• **TASK DESCRIPTION**
Nothing but the lines from the one with "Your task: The" down to the one with "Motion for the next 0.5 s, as" should be returned, exactly and with both ends included, from the material below.

• **EXERCISE INPUT**
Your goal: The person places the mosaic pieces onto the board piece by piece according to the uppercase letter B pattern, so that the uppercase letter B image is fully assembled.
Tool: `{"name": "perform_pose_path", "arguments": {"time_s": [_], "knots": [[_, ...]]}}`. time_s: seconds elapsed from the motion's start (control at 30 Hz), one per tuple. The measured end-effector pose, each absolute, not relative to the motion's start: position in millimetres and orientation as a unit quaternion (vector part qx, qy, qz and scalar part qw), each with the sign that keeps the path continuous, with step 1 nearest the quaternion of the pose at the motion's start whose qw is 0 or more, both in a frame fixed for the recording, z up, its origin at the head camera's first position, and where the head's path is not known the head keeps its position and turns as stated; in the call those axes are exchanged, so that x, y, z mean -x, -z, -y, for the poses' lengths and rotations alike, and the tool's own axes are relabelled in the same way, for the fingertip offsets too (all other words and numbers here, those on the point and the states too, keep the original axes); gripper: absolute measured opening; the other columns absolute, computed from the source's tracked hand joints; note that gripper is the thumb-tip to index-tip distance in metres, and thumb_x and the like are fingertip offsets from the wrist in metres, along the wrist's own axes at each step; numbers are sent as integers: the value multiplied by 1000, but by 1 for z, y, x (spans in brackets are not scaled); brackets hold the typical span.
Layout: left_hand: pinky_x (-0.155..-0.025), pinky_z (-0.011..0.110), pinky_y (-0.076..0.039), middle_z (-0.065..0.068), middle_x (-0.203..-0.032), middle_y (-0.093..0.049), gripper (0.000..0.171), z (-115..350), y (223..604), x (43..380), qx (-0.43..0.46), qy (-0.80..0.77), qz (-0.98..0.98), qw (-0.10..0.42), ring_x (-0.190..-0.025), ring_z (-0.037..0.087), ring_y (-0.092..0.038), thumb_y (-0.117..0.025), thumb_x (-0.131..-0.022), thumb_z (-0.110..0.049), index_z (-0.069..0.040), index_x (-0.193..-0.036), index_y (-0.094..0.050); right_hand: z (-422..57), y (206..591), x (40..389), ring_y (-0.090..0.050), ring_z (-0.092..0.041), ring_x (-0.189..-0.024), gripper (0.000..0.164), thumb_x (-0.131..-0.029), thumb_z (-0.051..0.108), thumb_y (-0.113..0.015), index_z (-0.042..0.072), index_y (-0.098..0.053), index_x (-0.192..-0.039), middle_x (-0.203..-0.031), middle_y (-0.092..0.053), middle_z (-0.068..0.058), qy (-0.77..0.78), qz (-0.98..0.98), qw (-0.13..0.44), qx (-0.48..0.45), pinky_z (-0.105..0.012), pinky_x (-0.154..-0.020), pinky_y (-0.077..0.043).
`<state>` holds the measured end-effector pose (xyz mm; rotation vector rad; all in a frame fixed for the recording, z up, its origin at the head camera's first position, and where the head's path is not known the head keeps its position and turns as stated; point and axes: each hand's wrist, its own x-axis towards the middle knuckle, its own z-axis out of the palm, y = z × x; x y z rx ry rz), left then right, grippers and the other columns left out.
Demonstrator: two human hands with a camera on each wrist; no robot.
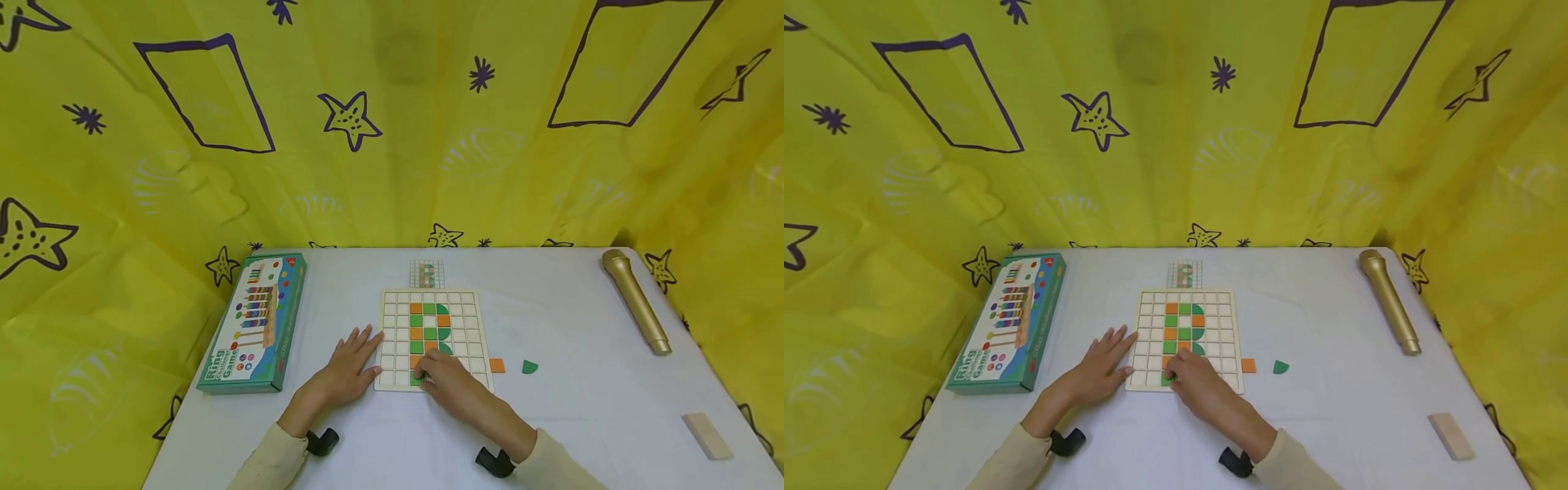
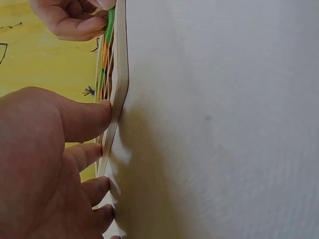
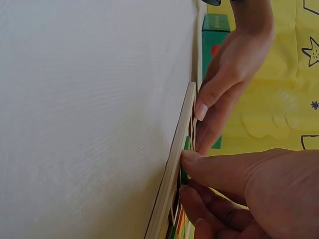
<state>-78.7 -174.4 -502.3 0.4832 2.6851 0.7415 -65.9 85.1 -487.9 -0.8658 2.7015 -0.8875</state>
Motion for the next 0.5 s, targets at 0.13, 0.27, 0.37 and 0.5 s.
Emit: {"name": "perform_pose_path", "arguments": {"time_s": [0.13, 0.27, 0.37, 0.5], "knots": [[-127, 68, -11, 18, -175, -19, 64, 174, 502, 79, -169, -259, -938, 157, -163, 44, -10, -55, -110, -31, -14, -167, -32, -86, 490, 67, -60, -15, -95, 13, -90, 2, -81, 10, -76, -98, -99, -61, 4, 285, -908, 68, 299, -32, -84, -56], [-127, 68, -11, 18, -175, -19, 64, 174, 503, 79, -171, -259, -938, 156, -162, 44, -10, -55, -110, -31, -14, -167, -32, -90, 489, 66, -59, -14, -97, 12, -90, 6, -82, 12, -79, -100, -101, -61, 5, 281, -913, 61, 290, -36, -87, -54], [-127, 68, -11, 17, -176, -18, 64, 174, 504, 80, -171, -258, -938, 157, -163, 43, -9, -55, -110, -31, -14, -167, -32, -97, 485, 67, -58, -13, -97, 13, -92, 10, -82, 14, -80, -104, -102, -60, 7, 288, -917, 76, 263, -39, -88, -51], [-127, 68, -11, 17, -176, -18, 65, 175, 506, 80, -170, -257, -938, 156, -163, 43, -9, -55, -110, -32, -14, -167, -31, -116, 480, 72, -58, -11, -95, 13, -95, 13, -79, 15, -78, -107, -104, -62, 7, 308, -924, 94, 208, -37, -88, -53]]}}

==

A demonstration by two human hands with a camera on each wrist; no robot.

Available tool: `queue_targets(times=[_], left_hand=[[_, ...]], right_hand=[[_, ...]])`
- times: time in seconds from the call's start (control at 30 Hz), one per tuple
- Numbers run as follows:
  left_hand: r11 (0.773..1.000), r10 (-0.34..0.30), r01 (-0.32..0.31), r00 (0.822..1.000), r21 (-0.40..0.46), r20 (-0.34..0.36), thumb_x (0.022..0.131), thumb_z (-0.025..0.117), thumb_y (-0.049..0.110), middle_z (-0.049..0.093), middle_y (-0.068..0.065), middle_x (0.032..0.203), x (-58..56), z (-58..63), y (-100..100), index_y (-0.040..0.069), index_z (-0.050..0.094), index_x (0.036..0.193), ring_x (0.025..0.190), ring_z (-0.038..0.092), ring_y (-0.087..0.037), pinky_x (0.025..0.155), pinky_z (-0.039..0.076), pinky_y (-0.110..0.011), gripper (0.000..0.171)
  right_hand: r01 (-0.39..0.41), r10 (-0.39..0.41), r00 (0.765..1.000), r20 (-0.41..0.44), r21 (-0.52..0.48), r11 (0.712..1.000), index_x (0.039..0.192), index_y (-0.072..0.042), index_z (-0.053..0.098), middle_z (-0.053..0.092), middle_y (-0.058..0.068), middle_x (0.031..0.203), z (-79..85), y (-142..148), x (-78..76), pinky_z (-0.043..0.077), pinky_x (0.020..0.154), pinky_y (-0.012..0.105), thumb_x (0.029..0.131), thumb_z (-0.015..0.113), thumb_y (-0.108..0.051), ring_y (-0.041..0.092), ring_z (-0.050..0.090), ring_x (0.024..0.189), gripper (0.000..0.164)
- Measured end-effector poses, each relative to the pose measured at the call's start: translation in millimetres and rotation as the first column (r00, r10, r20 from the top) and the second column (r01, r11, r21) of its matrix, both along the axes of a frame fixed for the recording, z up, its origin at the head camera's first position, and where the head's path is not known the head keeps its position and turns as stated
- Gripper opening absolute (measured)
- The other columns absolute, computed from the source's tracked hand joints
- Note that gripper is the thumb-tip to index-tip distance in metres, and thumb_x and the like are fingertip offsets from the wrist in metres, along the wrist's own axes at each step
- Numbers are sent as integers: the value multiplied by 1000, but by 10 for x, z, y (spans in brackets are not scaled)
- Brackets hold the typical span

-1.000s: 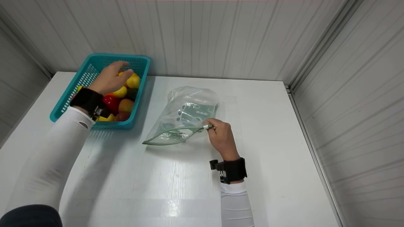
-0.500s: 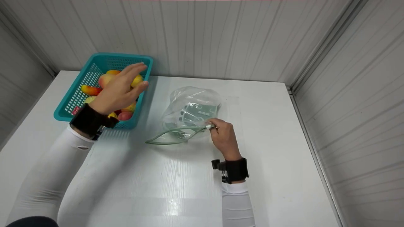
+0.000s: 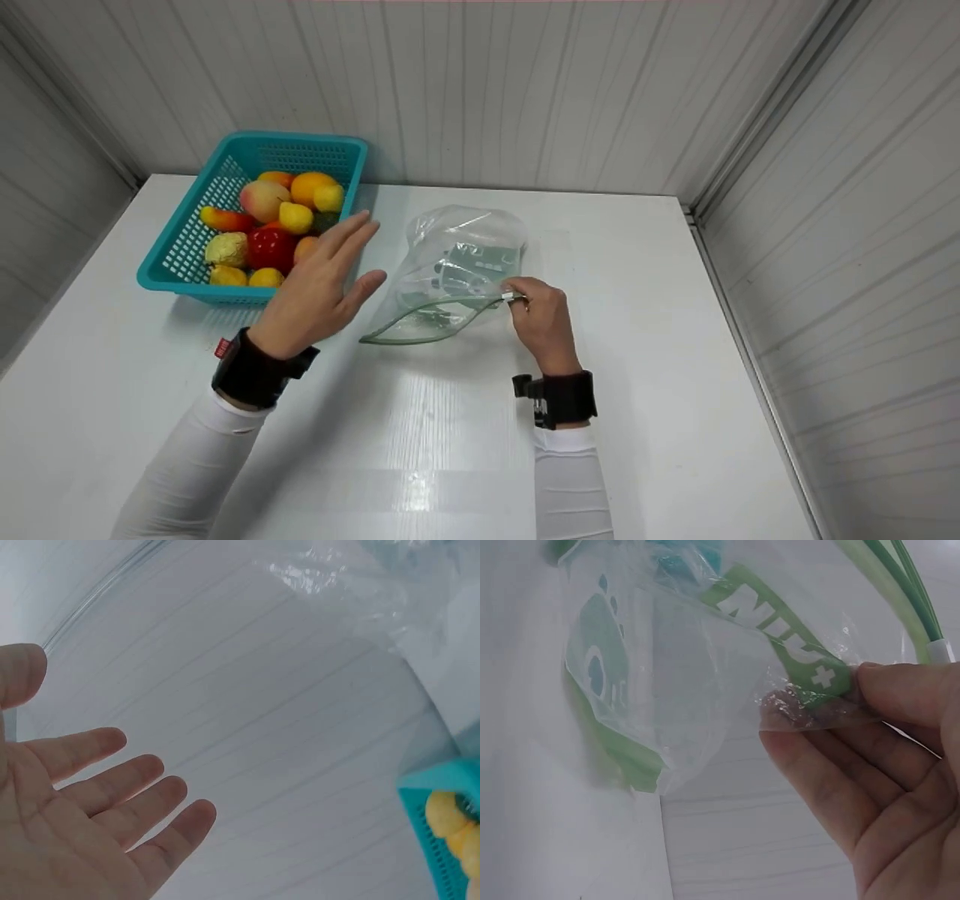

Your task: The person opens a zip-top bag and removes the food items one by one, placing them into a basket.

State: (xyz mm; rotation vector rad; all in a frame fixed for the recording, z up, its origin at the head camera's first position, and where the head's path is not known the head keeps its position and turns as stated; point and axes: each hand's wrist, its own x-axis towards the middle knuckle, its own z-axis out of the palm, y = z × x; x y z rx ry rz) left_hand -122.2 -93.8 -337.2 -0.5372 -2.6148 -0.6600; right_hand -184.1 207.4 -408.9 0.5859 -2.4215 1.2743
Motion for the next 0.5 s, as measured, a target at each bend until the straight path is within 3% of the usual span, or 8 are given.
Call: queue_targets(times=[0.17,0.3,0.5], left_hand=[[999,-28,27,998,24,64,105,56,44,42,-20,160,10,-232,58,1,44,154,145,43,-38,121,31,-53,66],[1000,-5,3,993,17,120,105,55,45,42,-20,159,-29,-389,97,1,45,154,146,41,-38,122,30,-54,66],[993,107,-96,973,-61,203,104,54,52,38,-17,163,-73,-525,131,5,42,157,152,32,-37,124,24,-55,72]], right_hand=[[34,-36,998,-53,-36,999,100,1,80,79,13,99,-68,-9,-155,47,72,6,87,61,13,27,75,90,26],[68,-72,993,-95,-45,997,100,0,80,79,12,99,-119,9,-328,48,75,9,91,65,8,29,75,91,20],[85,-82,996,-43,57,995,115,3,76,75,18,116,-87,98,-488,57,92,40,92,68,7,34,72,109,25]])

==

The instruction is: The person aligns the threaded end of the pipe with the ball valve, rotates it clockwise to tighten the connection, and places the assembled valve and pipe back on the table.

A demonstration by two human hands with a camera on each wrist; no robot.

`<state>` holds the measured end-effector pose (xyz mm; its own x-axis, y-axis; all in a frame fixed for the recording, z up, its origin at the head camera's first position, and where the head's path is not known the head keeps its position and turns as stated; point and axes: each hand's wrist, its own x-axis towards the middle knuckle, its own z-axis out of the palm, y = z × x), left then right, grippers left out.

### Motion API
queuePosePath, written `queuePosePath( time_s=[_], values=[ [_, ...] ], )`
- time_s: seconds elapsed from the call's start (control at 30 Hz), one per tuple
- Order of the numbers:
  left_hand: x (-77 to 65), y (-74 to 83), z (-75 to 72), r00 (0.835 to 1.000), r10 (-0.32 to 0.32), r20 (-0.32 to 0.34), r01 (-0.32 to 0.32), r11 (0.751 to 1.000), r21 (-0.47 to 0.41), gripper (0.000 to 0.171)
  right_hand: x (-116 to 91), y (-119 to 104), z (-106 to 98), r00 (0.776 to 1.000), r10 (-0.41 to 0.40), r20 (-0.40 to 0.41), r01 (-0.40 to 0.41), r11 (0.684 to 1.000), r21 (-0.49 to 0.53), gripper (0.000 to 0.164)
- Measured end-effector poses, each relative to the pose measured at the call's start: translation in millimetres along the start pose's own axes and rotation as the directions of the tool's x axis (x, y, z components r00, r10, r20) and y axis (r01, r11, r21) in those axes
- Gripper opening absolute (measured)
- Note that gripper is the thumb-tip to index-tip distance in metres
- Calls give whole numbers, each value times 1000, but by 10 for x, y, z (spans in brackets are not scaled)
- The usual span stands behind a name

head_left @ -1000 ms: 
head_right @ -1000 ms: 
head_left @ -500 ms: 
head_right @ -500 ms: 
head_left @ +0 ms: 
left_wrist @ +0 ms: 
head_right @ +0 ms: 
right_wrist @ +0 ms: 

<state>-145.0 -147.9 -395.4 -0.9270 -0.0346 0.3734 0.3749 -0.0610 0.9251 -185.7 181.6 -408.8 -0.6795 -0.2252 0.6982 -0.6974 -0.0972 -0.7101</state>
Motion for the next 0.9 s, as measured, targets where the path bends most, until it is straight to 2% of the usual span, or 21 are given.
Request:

• **WRITTEN RESPONSE**
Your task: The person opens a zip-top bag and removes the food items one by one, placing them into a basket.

State: (xyz mm; rotation vector rad; all in a frame fixed for the recording, z up, its origin at the head camera's first position, and where the head's path is not known the head keeps its position and turns as stated; point and axes: each hand's wrist, its own x-axis towards the middle knuckle, its own z-axis out of the palm, y = z × x; x y z rx ry rz) left_hand -122.2 -93.8 -337.2 -0.5372 -2.6148 -0.6600; right_hand -184.1 207.4 -408.9 0.5859 -2.4215 1.2743
Motion for the next 0.5 s, as measured, a target at each bend until the straight path is within 3% of the usual span, or 8 are given.

This exercise has now been finished.